TW PA/MA My Half-Brother/Mom and Games

Started by Eidolon, October 29, 2020, 04:07:41 AM

Previous topic - Next topic

Eidolon

My half-brother is autistic and several years older than me (I think around 7 years older?)

We would play these games where he would pick me up and throw me into a metal bed frame. He would dance around and laugh about it, marveling at my new bruises until I started doing it, too. There were times he threw me so hard into the bed frame that I could not breathe. I just wheezed on the floor. Nobody did anything to help. I could never tell anyone because he was the golden child, or when I did, there would be humiliation after.

My N Mother, drunk as ever at one point, pulled me into her room with my half-brother crying on the bed. He was wailing about being sorry, how he didn't mean to do it. She said I had hepatitis B and he gave it to me somehow, the doctor's results had come back. But there never were doctor's results for me! Those were for him! I got tested when my dad received custody, I don't have hepatitis B. Never did.

I remember being under a blanket and him pressing himself against me when I was, I don't know, 10 years old. We'd play games like Super Smash Brothers Melee and pretend to "do it" on the game. Nobody said anything about that being strange. My mother was trying to teach me about "sexual chakras", so I believe she had something to do with that.

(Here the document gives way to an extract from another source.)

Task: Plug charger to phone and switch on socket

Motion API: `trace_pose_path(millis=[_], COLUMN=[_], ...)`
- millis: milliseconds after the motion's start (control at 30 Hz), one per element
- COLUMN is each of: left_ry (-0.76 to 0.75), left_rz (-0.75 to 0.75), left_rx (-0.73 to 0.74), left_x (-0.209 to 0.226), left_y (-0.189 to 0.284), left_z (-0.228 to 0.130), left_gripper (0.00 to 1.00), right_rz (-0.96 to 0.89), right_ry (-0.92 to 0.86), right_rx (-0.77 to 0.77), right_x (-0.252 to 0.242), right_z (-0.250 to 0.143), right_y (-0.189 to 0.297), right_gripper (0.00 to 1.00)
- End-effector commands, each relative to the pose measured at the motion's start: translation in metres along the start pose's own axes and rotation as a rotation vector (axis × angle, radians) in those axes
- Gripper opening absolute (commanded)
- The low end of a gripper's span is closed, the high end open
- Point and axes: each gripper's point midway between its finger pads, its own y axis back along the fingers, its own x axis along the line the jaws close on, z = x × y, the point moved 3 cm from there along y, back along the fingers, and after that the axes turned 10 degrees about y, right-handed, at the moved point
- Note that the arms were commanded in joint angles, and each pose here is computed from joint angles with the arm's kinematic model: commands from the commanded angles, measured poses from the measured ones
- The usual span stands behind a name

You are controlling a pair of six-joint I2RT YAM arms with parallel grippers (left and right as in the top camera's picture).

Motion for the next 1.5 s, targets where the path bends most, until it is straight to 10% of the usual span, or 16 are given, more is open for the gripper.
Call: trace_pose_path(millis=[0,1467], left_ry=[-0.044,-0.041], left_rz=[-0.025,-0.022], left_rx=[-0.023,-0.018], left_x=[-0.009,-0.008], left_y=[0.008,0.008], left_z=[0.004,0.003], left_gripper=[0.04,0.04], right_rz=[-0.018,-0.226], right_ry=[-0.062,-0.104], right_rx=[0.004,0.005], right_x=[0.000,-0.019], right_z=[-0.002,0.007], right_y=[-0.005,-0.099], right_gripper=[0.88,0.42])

I want to know who taught him to do those things and I want to scream. I want to throw things. Who said that was okay? Why was playing like that okay? I messaged him a few months back to ask him if he was sorry. It wasn't much of an apology.

Why am I ashamed of being the one that was thrown around?   :'( It's unfair.

Not Alone

The adults in your life really failed you.

Eidolon

Quote from: notalone on October 30, 2020, 12:32:28 AM
The adults in your life really failed you.
It took a while for it to hit me, but they really did. Thank you for that.  :hug: My mind kept screaming "it's not abuse, that's just how things work."
It isn't how things work at all. But I survived and I'm ready to heal, even if it hurts.